Biofuels have been touted in recent years as a leading solution to many of our nation’s challenges. In December the president signed into law the Energy Independence and Security Act of 2007, including a substantially increased renewable fuels standard. This standard calls for biofuels production to reach 36 billion gallons by 2022, with 21 billion gallons of that amount to be advanced biofuels — those derived from biomass other than corn starch and emitting at least 50 percent less greenhouse gases compared to gasoline ordiesel. Congress has strongly supported expanded development of biofuels for energy security and economic benefits and to reduce greenhouse emissions. Not even concerns about biofuels’ effect on global food prices have been a stopper, proponents argued that they could be addressed by advancing nonfood feedstocks like switch grass. Then, in February, Science published two articles that call into question the carbon-neutrality of biofuels. The articles have generated considerable doubt and controversy regarding the true benefits of biofuels.

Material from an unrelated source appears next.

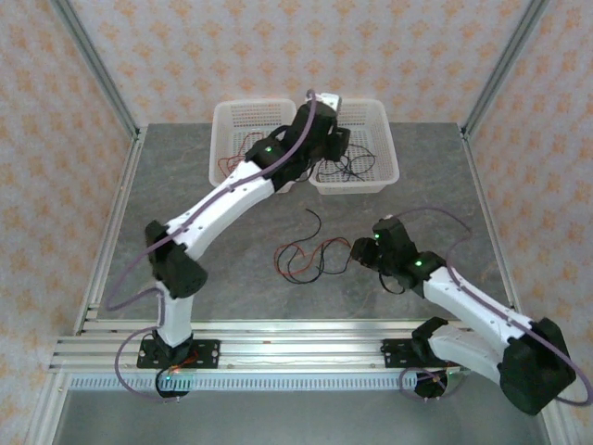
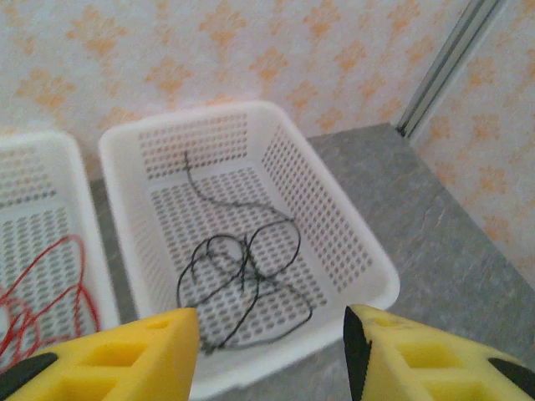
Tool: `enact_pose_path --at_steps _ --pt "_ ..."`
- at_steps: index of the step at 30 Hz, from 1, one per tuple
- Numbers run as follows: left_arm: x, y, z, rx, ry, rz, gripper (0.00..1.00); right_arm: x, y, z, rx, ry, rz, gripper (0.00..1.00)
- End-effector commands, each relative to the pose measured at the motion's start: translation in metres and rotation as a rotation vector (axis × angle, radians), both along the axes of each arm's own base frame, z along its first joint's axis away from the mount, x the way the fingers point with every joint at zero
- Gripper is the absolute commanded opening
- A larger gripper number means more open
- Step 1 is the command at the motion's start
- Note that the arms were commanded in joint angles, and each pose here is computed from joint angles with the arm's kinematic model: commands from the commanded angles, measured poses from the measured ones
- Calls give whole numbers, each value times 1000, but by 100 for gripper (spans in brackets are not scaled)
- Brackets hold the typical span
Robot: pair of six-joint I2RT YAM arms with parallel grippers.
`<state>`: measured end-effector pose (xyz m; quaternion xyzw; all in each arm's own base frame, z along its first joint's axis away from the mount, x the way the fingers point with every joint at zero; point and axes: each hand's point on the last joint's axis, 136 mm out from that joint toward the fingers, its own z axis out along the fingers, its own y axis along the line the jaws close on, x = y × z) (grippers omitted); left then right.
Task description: Untangle the cables
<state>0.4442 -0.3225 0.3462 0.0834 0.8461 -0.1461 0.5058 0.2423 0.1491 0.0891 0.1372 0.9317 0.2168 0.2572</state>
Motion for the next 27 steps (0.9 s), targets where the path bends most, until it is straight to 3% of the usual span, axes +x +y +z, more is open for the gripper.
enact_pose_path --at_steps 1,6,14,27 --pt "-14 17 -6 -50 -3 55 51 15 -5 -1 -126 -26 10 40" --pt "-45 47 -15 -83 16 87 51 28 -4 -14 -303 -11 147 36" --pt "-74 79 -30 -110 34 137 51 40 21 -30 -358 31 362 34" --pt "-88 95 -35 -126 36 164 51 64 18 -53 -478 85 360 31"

Specifically, the studies identify situations in which certain biofuels may produce greater greenhouse gas emissions than conventional petroleum fuels if, for example, producing them has resulted in rainforest deforestation or destruction of other ecosystems that store vast amounts of carbon. To a large extent, the shift in public opinion following publication of these articles is understandable. When produced using unsustainable practices, biofuels have the inherent potential to negatively affect soils, water resources, biodiversity and additional social and environmental factors. Furthermore, as the Science papers illustrate, direct and indirect emissions from certain biofuels have the potential to rival or even exceed emissions from equivalent petroleum fuels during a given timeframe.
Unfortunately, the media have cited these studies frequently and erroneously as evidence that these problems are universal for all types of biofuels in all locations. On the contrary, both papers support a very different conclusion: that direct and indirect emissions from biofuels vary considerably depending on where they are produced and what feedstocks are used. In fact, the authors of both papers identify several feedstocks (as well as the most appropriate lands to produce them) that can be used to produce climate-beneficial biofuels.
Avoiding Unintended Consequences
In Fargione et al., scientists from the Nature Conservancy and the University of Minnesota investigated the climate impacts of clearing forests and other ecosystems for the production of biofuels. (See Fargione, J., J. Hill, D. Tilman, S. Polasky and P. Hawthorne, “Land Clearing and the Biofuel Carbon Debt.” Originally published in Science Express online Feb. 7 ; Science Feb. 29 DOI: 10.1126/science.1152747.) Although the use of biofuels reduces global emissions by substituting for conventional petroleum fuels, these savings are offset by any emissions that result from producing the biofuels. In this study, the authors began by calculating the total emissions from land clearing; this number constitutes the “carbon debt.” Based on the size of the carbon debt, as well as the annual yield of fuels, the authors were able to calculate the number of years it would take for the landscape to repay the carbon debt through the effect of petroleum substitution. After the carbon debt is repaid, further production of biofuels will effectively reduce global emissions.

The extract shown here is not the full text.